▸ **Task item**:
Set every entry down again, unchanged, picture-free.

[Entries taken from a collection]
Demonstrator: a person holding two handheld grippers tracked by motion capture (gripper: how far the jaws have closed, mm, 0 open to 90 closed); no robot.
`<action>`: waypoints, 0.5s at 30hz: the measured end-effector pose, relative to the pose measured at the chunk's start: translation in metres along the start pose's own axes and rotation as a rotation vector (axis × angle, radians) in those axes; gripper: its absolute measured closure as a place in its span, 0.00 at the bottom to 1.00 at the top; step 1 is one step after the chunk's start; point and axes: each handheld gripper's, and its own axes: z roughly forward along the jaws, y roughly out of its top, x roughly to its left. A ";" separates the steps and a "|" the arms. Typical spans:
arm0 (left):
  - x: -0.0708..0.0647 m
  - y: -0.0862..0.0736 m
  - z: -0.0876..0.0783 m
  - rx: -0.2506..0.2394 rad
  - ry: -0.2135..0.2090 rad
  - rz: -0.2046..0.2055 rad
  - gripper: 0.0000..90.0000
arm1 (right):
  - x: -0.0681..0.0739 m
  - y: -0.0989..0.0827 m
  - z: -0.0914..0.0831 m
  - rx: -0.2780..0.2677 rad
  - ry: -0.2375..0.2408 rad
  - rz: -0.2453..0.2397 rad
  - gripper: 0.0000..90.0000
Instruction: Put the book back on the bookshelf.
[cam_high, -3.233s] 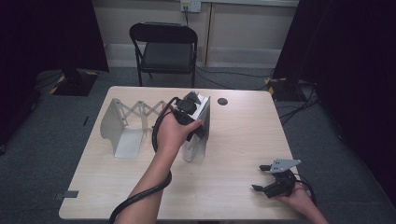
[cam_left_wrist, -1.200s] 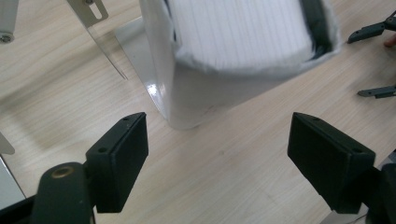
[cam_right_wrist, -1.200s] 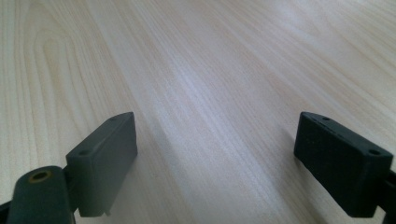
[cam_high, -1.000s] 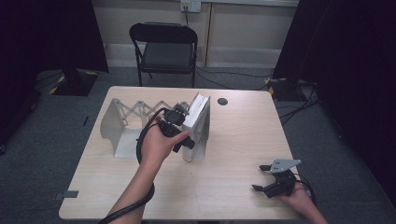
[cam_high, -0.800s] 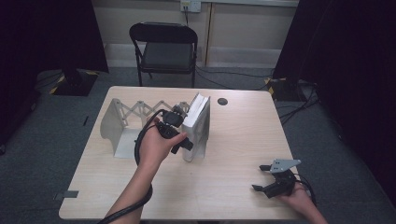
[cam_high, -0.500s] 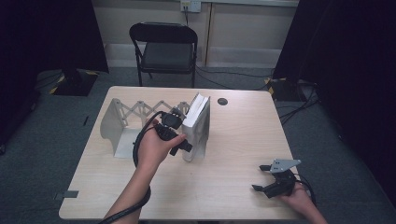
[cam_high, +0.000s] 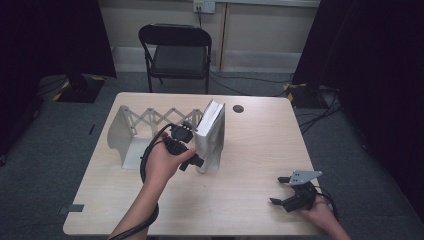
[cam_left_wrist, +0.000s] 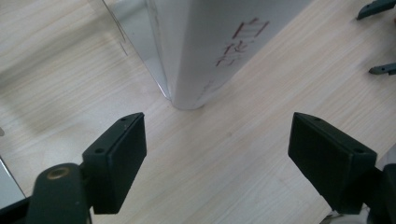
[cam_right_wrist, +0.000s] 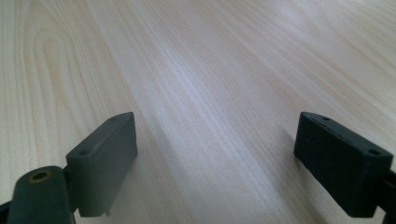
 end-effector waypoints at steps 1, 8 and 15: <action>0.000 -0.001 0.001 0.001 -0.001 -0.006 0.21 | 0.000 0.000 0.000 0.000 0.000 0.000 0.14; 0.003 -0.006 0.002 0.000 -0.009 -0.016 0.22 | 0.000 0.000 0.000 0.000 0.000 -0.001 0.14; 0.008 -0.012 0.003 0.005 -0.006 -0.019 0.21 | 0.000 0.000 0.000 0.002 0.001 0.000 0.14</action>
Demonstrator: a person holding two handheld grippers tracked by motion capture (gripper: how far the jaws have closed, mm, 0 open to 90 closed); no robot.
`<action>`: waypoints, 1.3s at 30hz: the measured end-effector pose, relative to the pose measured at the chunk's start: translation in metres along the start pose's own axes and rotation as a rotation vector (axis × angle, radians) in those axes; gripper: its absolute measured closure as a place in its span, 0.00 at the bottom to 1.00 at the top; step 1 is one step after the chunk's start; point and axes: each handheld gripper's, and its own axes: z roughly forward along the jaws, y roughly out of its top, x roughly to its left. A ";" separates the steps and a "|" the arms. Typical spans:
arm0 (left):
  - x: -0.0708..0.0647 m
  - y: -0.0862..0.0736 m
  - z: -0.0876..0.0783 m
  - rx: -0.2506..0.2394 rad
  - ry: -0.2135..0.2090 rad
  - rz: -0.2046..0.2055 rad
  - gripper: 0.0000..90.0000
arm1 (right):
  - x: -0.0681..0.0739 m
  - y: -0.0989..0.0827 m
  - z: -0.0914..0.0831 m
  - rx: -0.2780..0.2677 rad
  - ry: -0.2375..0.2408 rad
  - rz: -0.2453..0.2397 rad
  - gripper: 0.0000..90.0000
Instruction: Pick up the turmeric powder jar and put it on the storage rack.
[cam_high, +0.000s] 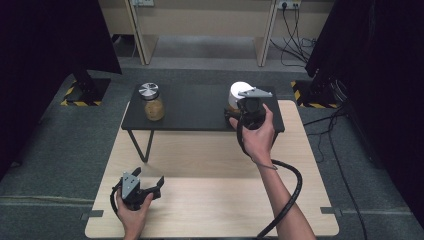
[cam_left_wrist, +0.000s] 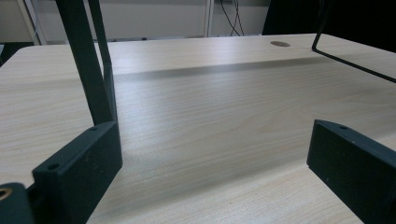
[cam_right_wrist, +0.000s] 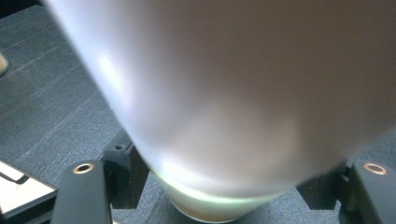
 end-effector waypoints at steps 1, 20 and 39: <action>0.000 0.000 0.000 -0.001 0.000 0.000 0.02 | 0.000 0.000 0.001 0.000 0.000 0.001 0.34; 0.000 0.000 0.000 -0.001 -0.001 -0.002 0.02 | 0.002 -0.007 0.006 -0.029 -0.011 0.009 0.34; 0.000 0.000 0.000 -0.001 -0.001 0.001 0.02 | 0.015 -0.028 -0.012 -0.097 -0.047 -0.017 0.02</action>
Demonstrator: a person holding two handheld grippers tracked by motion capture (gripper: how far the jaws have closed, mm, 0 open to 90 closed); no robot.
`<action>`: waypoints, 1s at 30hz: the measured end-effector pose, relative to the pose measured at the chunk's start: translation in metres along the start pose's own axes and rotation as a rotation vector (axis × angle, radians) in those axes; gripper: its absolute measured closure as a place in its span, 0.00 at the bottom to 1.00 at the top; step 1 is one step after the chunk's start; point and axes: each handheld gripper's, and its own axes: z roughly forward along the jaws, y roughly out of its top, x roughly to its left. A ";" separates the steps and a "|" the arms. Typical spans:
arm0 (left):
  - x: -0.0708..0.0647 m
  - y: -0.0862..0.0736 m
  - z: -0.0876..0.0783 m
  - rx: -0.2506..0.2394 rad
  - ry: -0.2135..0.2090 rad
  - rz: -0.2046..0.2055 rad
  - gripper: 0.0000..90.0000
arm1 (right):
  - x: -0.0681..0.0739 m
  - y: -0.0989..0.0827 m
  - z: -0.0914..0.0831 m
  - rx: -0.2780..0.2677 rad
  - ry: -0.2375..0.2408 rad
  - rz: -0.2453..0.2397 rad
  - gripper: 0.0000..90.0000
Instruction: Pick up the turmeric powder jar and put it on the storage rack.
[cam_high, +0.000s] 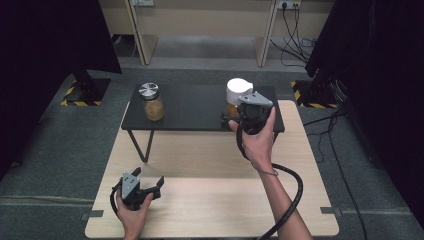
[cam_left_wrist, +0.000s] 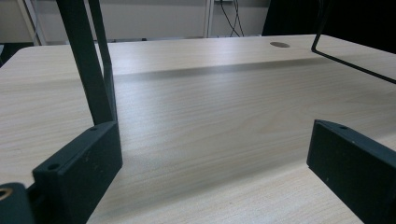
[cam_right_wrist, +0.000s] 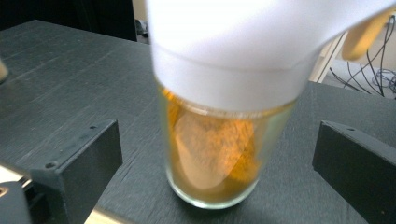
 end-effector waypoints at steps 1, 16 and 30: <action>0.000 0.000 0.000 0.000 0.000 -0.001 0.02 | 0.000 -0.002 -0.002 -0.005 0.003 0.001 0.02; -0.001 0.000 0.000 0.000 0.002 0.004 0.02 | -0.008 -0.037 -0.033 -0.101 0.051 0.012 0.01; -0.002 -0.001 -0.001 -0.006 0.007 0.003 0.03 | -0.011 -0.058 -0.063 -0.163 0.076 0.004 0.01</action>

▸ **Result**:
Demonstrator: a person holding two handheld grippers tracked by motion capture (gripper: how far the jaws have closed, mm, 0 open to 90 closed); no robot.
`<action>`: waypoints, 0.5s at 30hz: the measured end-effector pose, relative to the pose measured at the chunk's start: translation in metres along the start pose's own axes and rotation as a rotation vector (axis × angle, radians) in those axes; gripper: its absolute measured closure as a place in its span, 0.00 at the bottom to 1.00 at the top; step 1 is one step after the chunk's start; point and axes: each handheld gripper's, and its own axes: z roughly forward along the jaws, y roughly out of its top, x roughly to its left. A ";" separates the steps and a "|" the arms. Typical spans:
arm0 (left):
  - x: -0.0708..0.0647 m
  - y: -0.0862..0.0736 m
  - z: -0.0876..0.0783 m
  - rx: -0.2506..0.2394 rad
  - ry: -0.2135..0.2090 rad
  - rz: -0.2046..0.2055 rad
  - gripper: 0.0000..90.0000
arm1 (right):
  - x: -0.0681..0.0739 m
  - y: -0.0989..0.0827 m
  - z: -0.0914..0.0831 m
  - rx: -0.2780..0.2677 rad
  - ry: -0.2375..0.2408 rad
  - rz: -0.2453..0.2397 rad
  - gripper: 0.0000..90.0000
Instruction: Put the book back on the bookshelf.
[cam_high, -3.233s] 
[cam_left_wrist, -1.200s] 
[cam_right_wrist, -1.200s] 
[cam_high, -1.000s] 
[cam_high, -0.800s] 
[cam_high, -0.500s] 
[cam_high, +0.000s] 
[cam_left_wrist, +0.000s] 
[cam_right_wrist, +0.000s] 
 end-effector waypoints at steps 1, 8 and 15: <action>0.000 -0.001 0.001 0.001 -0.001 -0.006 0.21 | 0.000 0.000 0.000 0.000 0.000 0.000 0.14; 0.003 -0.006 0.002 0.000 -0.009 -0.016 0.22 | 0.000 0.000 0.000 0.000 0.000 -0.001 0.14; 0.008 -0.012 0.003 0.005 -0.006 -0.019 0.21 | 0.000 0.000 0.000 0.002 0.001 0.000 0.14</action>
Demonstrator: a person holding two handheld grippers tracked by motion capture (gripper: how far the jaws have closed, mm, 0 open to 90 closed); no robot.
`<action>`: waypoints, 1.3s at 30hz: the measured end-effector pose, relative to the pose measured at the chunk's start: translation in metres along the start pose's own axes and rotation as a rotation vector (axis × angle, radians) in those axes; gripper: its absolute measured closure as a place in its span, 0.00 at the bottom to 1.00 at the top; step 1 is one step after the chunk's start; point and axes: each handheld gripper's, and its own axes: z roughly forward along the jaws, y roughly out of its top, x roughly to its left. A ";" separates the steps and a "|" the arms. Typical spans:
arm0 (left):
  - x: -0.0708..0.0647 m
  - y: -0.0862..0.0736 m
  - z: -0.0876..0.0783 m
  - rx: -0.2506..0.2394 rad
  - ry: -0.2135..0.2090 rad
  - rz: -0.2046..0.2055 rad
  - gripper: 0.0000..90.0000
arm1 (right):
  - x: -0.0681..0.0739 m
  - y: -0.0989..0.0827 m
  - z: -0.0914..0.0831 m
  - rx: -0.2780..0.2677 rad
  - ry: -0.2375..0.2408 rad
  - rz: -0.2453..0.2397 rad
  - gripper: 0.0000..90.0000
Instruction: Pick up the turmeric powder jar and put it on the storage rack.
[cam_high, +0.000s] 
[cam_left_wrist, +0.000s] 
[cam_right_wrist, +0.000s] 
 end-effector waypoints at steps 1, 20 and 39: <action>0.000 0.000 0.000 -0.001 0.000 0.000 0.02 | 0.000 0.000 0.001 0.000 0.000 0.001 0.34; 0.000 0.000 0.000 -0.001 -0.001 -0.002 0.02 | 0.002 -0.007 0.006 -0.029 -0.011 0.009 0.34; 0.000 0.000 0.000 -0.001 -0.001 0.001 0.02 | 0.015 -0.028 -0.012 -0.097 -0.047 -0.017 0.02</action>
Demonstrator: a person holding two handheld grippers tracked by motion capture (gripper: how far the jaws have closed, mm, 0 open to 90 closed); no robot.
`<action>`: waypoints, 1s at 30hz: the measured end-effector pose, relative to the pose measured at the chunk's start: translation in metres along the start pose's own axes and rotation as a rotation vector (axis × angle, radians) in those axes; gripper: its absolute measured closure as a place in its span, 0.00 at the bottom to 1.00 at the top; step 1 is one step after the chunk's start; point and axes: each handheld gripper's, and its own axes: z roughly forward along the jaws, y roughly out of its top, x roughly to its left. A ";" separates the steps and a "|" the arms. Typical spans:
arm0 (left):
  - x: -0.0708..0.0647 m
  - y: -0.0862..0.0736 m
  - z: -0.0876..0.0783 m
  - rx: -0.2506..0.2394 rad
  - ry: -0.2135..0.2090 rad
  - rz: -0.2046..0.2055 rad
  - gripper: 0.0000..90.0000
arm1 (right):
  - x: -0.0681..0.0739 m
  - y: -0.0989..0.0827 m
  - z: -0.0914..0.0831 m
  - rx: -0.2780..0.2677 rad
  - ry: -0.2375..0.2408 rad
  - rz: -0.2453..0.2397 rad
  - gripper: 0.0000..90.0000
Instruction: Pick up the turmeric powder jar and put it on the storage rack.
[cam_high, +0.000s] 
[cam_left_wrist, +0.000s] 
[cam_right_wrist, +0.000s] 
 end-effector waypoints at steps 1, 16 and 30: <action>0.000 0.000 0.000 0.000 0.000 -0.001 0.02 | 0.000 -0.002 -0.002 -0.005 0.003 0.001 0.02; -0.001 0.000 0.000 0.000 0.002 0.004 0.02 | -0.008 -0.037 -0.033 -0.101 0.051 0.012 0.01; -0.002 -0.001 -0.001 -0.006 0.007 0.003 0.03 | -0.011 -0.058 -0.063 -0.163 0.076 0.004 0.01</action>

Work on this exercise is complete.